[Collected data]
+++
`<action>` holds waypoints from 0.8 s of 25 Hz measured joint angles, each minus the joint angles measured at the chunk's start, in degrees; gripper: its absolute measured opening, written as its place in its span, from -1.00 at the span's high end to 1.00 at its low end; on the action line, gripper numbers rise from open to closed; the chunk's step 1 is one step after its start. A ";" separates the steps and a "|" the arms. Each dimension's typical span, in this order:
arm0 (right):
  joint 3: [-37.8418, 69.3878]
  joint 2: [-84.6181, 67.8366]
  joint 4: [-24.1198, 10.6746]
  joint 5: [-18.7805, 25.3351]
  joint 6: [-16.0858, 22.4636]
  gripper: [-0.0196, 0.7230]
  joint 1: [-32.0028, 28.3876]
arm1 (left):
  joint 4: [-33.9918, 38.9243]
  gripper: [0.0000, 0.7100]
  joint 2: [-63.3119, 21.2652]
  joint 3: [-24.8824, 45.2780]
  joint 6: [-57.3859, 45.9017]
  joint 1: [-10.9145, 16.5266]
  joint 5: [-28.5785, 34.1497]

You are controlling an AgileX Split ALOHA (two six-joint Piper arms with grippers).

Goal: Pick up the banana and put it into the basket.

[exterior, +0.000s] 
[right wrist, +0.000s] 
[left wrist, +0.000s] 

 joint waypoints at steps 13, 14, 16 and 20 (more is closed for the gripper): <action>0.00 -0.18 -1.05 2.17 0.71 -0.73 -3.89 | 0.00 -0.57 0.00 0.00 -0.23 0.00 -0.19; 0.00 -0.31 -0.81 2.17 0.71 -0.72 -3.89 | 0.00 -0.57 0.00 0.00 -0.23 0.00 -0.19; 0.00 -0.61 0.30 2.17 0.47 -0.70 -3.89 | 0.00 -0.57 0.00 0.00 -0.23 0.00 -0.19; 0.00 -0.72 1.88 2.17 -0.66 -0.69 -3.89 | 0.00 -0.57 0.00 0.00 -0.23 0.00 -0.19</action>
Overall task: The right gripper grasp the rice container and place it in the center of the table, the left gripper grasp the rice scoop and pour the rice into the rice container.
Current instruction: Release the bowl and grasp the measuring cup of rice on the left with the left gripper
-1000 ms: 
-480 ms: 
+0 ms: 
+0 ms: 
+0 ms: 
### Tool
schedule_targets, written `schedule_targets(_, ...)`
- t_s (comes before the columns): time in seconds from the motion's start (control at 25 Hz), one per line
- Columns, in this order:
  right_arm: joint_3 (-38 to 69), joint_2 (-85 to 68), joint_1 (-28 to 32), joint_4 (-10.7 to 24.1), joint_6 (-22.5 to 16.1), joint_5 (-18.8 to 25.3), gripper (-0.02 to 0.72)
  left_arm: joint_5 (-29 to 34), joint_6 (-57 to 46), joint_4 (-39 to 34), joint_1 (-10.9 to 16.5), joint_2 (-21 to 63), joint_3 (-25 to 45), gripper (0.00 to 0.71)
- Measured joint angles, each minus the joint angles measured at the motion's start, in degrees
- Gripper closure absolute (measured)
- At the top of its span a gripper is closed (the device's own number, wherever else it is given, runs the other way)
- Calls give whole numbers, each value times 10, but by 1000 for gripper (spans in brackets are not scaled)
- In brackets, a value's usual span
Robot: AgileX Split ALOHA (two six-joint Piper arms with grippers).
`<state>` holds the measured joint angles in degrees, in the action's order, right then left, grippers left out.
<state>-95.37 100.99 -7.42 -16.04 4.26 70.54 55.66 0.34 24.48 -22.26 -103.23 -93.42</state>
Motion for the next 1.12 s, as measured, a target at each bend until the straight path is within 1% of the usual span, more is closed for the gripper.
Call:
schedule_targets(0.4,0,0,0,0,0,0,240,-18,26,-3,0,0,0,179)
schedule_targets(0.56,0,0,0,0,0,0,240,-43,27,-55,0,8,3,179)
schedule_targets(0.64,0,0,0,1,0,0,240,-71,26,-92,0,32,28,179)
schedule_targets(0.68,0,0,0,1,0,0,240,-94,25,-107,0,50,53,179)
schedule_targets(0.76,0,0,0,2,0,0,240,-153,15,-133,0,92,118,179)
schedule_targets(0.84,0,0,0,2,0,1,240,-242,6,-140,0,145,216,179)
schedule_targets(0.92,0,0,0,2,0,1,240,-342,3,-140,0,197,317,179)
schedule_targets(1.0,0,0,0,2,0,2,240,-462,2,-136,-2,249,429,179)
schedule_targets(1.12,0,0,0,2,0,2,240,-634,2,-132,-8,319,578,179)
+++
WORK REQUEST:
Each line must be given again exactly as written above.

SOLUTION FOR THIS TASK:
`<action>` holds waypoints from 0.8 s of 25 Hz measured joint angles, each minus the joint angles measured at the chunk's start, in degrees; gripper: its absolute measured opening, written as its place in its span, from -1.00 at the span's high end to 1.00 at its low end; on the action line, gripper numbers rise from open to closed; the chunk's step 1 is one step after its start. A ";" separates the steps and a "|" the arms. Each dimension's typical span, in this order:
arm0 (right):
  joint 3: [-37.8418, 69.3878]
  joint 2: [-84.6181, 67.8366]
  joint 4: [-24.1198, 10.6746]
  joint 5: [-18.7805, 25.3351]
  joint 6: [-16.0858, 22.4636]
  gripper: [-0.0196, 0.7230]
  joint 1: [-32.0028, 28.3876]
arm1 (left):
  joint 4: [-33.9918, 38.9243]
  gripper: [0.0000, 0.7100]
  joint 2: [-63.3119, 21.2652]
  joint 3: [-24.8824, 45.2780]
  joint 6: [-57.3859, 45.9017]
  joint 1: [-10.9145, 16.5266]
  joint 5: [-28.5785, 34.1497]

You are controlling an AgileX Split ALOHA (two six-joint Piper arms with grippers).

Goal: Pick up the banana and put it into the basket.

[exterior, +0.000s] 
[right wrist, +0.000s] 
[left wrist, +0.000s] 

 joint waypoints at steps 13, 14, 16 and 20 (more is closed for the gripper): <action>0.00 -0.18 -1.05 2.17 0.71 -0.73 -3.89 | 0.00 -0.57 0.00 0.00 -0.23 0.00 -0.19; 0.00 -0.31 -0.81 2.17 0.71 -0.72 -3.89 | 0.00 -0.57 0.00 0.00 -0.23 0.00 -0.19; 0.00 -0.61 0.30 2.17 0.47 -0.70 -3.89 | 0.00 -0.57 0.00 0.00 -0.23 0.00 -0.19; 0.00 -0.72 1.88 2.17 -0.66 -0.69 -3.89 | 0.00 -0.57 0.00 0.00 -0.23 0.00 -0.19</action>
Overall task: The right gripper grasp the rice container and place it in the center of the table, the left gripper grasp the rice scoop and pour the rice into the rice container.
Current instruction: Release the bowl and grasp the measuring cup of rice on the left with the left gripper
-1000 ms: 
-480 ms: 
+0 ms: 
+0 ms: 
+0 ms: 
### Tool
schedule_targets, written `schedule_targets(_, ...)`
- t_s (comes before the columns): time in seconds from the motion's start (control at 25 Hz), one per line
- Columns, in this order:
  right_arm: joint_3 (-38 to 69), joint_2 (-85 to 68), joint_1 (-28 to 32), joint_4 (-10.7 to 24.1), joint_6 (-22.5 to 16.1), joint_5 (-18.8 to 25.3), gripper (-0.02 to 0.72)
  left_arm: joint_5 (-29 to 34), joint_6 (-57 to 46), joint_4 (-39 to 34), joint_1 (-10.9 to 16.5), joint_2 (-21 to 63), joint_3 (-25 to 45), gripper (0.00 to 0.71)
- Measured joint angles, each minus the joint angles measured at the motion's start, in degrees
- Gripper closure absolute (measured)
- At the top of its span a gripper is closed (the device's own number, wherever else it is given, runs the other way)
- Calls give whole numbers, each value times 10, but by 1000 for gripper (spans in brackets are not scaled)
- In brackets, a value's usual span
Robot: AgileX Split ALOHA (two six-joint Piper arms with grippers).
`<state>` holds the measured joint angles in degrees, in the action's order, right then left, grippers left out.
<state>-95.37 100.99 -7.42 -16.04 4.26 70.54 55.66 0.34 24.48 -22.26 -103.23 -93.42</state>
Motion for the next 1.12 s, as measured, a target at each bend until the straight path is within 1% of the usual span, more is closed for the gripper.
Call:
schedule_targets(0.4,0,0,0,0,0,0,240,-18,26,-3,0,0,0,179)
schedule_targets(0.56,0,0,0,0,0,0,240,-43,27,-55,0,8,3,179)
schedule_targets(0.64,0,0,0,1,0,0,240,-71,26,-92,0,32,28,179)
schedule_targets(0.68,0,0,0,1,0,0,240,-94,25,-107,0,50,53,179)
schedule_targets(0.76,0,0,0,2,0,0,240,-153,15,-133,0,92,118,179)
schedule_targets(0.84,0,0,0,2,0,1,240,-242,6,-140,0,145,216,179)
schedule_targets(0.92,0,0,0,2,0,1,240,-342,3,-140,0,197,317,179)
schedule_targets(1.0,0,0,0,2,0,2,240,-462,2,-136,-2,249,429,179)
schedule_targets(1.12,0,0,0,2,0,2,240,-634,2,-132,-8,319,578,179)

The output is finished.